How to regulate AI is the subject of a wide-ranging debate, both in the UK and internationally. One of the critical issues in this debate is whether AI can be managed through clarifications to the existing regulatory framework, or whether a new approach is needed. Yesterday, the Bank of England, the PRA and the FCA published a joint Discussion Paper (DP) that poses this question in the context of UK financial services.
The aims of the DP are to:
- encourage a discussion on the challenges associated with the use and regulation of AI; and
- explore how best to address them in a way that is aligned with the regulators’ statutory objectives, provides clarity and makes a practical difference for consumers, firms and markets.
The DP forms part of the regulators’ wider programme of work related to AI in financial services, including that of the AI Public Private Forum, which published a comprehensive final report in February 2022. That report found that a lack of clarity surrounding current rules, regulations and principles - in particular, how these apply to AI and what that means for regulated firms at a practical level – is holding back AI adoption. The DP does not provide that clarity for now. Instead, it refers us back to the usual conundrums: how can regulators support the safe adoption of AI? How can policy mitigate AI risks while facilitating beneficial innovation? Is there a role for global standards? It raises a number of more specific questions structured around the following three themes:
- Regulators’ objectives and remits: exploring the best approach to defining and/or scoping the characteristics of AI for the purposes of legal requirements and guidance.
- Benefits and risks of AI: identifying the areas of benefits, risks, and harms in relation to which the financial services regulators should prioritise action.
- Regulation: exploring whether the current set of legal requirements and guidance is sufficient to address the risks and harms associated with AI and how additional intervention may support safe and responsible adoption of AI.
The responses to the DP will help inform both the regulators’ thinking and any potential future policy proposals, which will sit within the wider domestic and international context of emerging AI regulation.
So, while there are no definitive answers in the DP, it does lay the path for areas where additional clarification or guidance may (or may not) be provided in due course. The regulators are particularly interested, for example, in the additional challenges and risks that AI brings to firms’ decision-making and governance processes, and how those may be addressed through the Senior Managers and Certification Regime (SM&CR). They seem keen to solve the question of whether there should be a dedicated SMF and/or a Prescribed Responsibility for AI under the SM&CR - noting that the split in responsibilities is currently an area of uncertainty and that more guidance would help provide clarity on what might constitute ‘reasonable steps’ for the purposes of S66A(5) and/or S66B(5) of FSMA. They appear less inclined to provide a precise definition of AI as the basis for clarification or additional or alternative regulatory requirements.
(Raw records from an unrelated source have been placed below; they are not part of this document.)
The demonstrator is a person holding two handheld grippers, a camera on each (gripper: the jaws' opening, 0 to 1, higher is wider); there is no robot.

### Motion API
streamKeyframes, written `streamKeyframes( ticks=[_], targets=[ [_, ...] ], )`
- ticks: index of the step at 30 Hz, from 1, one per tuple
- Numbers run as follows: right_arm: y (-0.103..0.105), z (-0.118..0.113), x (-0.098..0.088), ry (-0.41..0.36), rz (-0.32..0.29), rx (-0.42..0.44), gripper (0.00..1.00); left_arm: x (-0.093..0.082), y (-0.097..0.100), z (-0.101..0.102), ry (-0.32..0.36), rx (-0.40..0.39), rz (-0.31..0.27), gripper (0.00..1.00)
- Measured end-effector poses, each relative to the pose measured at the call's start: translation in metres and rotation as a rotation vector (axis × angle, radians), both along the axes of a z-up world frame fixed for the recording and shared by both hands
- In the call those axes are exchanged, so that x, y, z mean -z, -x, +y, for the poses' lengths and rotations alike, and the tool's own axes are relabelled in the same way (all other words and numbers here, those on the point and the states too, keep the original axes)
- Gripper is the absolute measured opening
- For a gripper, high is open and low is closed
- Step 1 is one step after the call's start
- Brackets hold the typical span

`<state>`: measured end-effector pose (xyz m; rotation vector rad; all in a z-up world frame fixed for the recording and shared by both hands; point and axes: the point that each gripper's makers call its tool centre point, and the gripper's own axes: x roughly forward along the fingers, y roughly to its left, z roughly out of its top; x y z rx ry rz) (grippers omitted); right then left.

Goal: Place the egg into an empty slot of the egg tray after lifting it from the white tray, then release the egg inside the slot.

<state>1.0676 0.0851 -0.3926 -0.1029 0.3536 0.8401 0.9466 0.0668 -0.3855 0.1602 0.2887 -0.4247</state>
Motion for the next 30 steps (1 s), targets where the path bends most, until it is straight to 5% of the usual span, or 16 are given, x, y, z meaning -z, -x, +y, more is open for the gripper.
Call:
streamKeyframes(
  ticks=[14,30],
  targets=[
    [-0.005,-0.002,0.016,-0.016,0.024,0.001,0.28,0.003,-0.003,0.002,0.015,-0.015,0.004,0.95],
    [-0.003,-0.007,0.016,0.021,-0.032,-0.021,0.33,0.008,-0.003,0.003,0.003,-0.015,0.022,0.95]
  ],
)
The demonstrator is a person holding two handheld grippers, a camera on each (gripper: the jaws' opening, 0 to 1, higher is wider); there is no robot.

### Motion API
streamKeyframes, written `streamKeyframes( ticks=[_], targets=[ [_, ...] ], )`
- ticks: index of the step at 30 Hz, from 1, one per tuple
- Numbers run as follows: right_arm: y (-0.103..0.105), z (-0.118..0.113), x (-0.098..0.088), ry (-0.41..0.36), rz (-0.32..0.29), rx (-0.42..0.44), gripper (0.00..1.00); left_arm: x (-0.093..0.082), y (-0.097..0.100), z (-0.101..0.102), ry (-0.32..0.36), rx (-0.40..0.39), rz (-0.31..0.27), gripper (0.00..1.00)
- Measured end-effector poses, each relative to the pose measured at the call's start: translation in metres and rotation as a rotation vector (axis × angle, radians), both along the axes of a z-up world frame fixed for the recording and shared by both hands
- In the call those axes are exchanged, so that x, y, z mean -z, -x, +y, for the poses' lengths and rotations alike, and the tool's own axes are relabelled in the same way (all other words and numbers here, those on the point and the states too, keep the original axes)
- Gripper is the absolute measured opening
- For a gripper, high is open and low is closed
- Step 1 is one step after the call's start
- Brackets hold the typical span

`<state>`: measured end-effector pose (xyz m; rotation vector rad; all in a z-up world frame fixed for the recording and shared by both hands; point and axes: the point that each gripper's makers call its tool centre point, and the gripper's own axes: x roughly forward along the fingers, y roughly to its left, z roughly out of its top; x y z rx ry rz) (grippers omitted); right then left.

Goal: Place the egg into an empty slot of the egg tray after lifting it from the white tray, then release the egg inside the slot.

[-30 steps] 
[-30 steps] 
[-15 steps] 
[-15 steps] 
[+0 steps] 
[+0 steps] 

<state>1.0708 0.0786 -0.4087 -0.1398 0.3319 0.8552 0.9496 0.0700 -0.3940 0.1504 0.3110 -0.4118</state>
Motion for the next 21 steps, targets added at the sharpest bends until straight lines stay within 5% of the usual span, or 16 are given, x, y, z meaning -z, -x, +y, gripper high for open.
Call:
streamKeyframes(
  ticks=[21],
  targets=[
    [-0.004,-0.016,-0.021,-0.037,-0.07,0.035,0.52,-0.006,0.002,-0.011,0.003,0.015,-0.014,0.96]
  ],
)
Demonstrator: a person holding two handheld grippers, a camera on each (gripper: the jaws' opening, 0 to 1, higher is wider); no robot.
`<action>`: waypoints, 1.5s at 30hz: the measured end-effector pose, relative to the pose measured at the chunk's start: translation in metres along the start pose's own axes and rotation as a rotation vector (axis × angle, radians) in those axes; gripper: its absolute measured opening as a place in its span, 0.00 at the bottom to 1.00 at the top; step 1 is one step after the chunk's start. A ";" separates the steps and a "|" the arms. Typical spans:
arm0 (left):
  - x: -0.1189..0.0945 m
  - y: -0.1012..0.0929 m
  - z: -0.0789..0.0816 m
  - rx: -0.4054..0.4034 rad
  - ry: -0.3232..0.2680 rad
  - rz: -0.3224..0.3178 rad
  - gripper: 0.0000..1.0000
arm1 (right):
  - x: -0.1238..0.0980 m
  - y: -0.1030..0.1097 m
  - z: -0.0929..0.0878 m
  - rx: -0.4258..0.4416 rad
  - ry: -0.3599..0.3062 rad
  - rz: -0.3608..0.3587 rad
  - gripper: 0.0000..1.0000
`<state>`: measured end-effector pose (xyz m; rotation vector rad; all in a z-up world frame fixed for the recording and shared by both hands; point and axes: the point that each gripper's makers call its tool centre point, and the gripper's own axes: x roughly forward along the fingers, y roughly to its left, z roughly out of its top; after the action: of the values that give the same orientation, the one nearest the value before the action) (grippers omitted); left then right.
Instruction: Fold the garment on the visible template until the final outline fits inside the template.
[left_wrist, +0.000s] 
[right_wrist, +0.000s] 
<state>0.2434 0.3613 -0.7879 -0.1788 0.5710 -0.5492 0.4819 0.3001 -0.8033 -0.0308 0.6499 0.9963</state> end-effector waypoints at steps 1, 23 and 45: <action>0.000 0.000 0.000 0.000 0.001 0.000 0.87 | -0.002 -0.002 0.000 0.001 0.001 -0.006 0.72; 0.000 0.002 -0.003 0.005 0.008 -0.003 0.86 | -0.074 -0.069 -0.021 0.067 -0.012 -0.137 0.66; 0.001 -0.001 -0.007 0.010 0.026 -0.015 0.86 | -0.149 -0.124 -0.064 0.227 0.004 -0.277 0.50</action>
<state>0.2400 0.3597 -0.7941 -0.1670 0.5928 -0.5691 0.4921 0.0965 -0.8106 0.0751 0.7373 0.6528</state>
The DP sits against the backdrop of the UK government’s July policy paper ‘Establishing a pro-innovation approach to regulating AI', addressed in a previous post, and international developments from other regulators and authorities, such as the proposed AI regulation for the EU. We'll be talking more about the UK approach in a series of thought pieces in our Regulating AI hub.
Next steps: responses to the DP are requested by 10th February 2023.